システム構築の核となるのが地域包括支援センターであり,①包括的・継続的ケアマネジメント支援事業(支援困難事例などへの助言・指導やネットワーク構築を通して地域の介護支援専門員らの実践を後方支援する。),②総合相談支援事業,③権利擁護事業(行政や医療機関など地域にある様々な制度や資源を活用または組織化して,虐待防止を含めた権利擁護を図る。),④介護予防ケアマネジメント事業(要支援高齢者や近い将来に介護を必要とする可能性の高い特定高齢者に対するケアマネジメント・サービス)を担っています。

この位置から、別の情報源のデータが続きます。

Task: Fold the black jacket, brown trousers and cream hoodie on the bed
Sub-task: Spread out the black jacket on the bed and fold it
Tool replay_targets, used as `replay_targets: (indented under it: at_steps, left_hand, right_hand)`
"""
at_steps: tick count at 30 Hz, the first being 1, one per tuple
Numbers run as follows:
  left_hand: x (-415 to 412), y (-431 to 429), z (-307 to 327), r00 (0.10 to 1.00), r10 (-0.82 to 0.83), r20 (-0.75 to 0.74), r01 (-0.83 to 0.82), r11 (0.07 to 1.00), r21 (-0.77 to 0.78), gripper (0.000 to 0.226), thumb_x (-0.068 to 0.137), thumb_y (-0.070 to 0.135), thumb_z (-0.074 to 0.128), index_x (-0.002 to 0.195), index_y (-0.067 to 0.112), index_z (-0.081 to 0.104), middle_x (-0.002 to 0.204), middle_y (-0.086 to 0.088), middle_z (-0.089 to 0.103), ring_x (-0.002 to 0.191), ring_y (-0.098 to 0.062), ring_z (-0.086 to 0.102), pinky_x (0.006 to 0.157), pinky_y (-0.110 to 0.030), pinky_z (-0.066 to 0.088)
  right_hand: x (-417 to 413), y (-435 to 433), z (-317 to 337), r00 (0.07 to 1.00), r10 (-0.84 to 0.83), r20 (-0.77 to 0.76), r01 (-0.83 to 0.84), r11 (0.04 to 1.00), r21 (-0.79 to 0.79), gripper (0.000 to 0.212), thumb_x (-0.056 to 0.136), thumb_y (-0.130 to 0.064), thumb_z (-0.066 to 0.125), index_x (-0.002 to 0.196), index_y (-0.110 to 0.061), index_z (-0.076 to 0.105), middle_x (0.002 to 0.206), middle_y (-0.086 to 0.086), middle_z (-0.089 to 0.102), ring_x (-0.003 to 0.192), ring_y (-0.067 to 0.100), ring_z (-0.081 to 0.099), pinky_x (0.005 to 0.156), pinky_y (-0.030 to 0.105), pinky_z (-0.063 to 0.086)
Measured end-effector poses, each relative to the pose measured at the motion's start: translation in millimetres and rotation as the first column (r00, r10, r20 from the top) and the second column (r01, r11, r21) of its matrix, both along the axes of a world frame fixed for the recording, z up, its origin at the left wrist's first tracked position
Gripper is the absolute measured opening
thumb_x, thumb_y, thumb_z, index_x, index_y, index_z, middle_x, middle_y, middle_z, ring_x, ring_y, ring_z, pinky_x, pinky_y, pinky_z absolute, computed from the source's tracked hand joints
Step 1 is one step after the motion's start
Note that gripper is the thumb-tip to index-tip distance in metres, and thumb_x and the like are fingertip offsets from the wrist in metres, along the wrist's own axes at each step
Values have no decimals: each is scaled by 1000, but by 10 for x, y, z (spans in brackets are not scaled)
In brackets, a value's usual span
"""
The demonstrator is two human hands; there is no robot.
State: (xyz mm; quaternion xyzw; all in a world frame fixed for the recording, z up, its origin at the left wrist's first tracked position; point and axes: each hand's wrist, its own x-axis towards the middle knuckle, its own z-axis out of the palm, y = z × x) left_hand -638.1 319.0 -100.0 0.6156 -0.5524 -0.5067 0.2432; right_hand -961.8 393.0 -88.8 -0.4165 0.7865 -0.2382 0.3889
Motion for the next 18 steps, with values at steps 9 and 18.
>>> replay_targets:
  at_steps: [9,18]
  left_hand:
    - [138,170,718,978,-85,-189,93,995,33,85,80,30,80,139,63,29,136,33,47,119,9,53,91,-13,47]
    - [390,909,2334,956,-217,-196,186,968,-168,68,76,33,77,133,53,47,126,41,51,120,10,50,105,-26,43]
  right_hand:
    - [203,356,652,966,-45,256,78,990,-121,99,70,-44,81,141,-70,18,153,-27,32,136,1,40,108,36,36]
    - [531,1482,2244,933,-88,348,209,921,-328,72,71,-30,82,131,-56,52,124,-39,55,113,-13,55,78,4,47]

しかしながら,2005年の制度改正後も,介護保険の要介護(要支援)認定者,サービス受給者や給付費は増え続けました。

 

そこで,①医療との連携強化,②介護サービスの充実強化,③予防の推進,④見守り,配食,買い物など,多様な生活支援サービスの確保や権利擁護など,⑤高齢期になっても住み続けることのできる高齢者住まいの整備,という「5つの視点」から取組みが進められ,「介護サービスの基盤強化のための介護保険法等の一部を改正する法律」が2011年6月15日に成立しました(2012年4月1日から施行)。

 

団塊の世代(約800万人)が75歳以上となる2025年(平成37年)以降は,国民の医療や介護の需要がさらに増加することが見込まれています。

 

そのため,厚生労働省は,2025年(平成37年)を目途に,高齢者の尊厳の保持と自立生活の支援の目的のもとで,可能な限り住み慣れた地域で,自分らしい暮らしを人生の最期まで続けることができるよう,地域の包括的な支援・サービス提供体制(地域包括ケアシステム)の構築を推進しています。

 

地域包括ケアシステムは,市町村や都道府県が地域の特性に応じて作り上げていくものであり,要支援や要介護に該当する人だけでなく,すべての高齢者が安心した生活を送れるよう地域全体で支えていくことが必要です。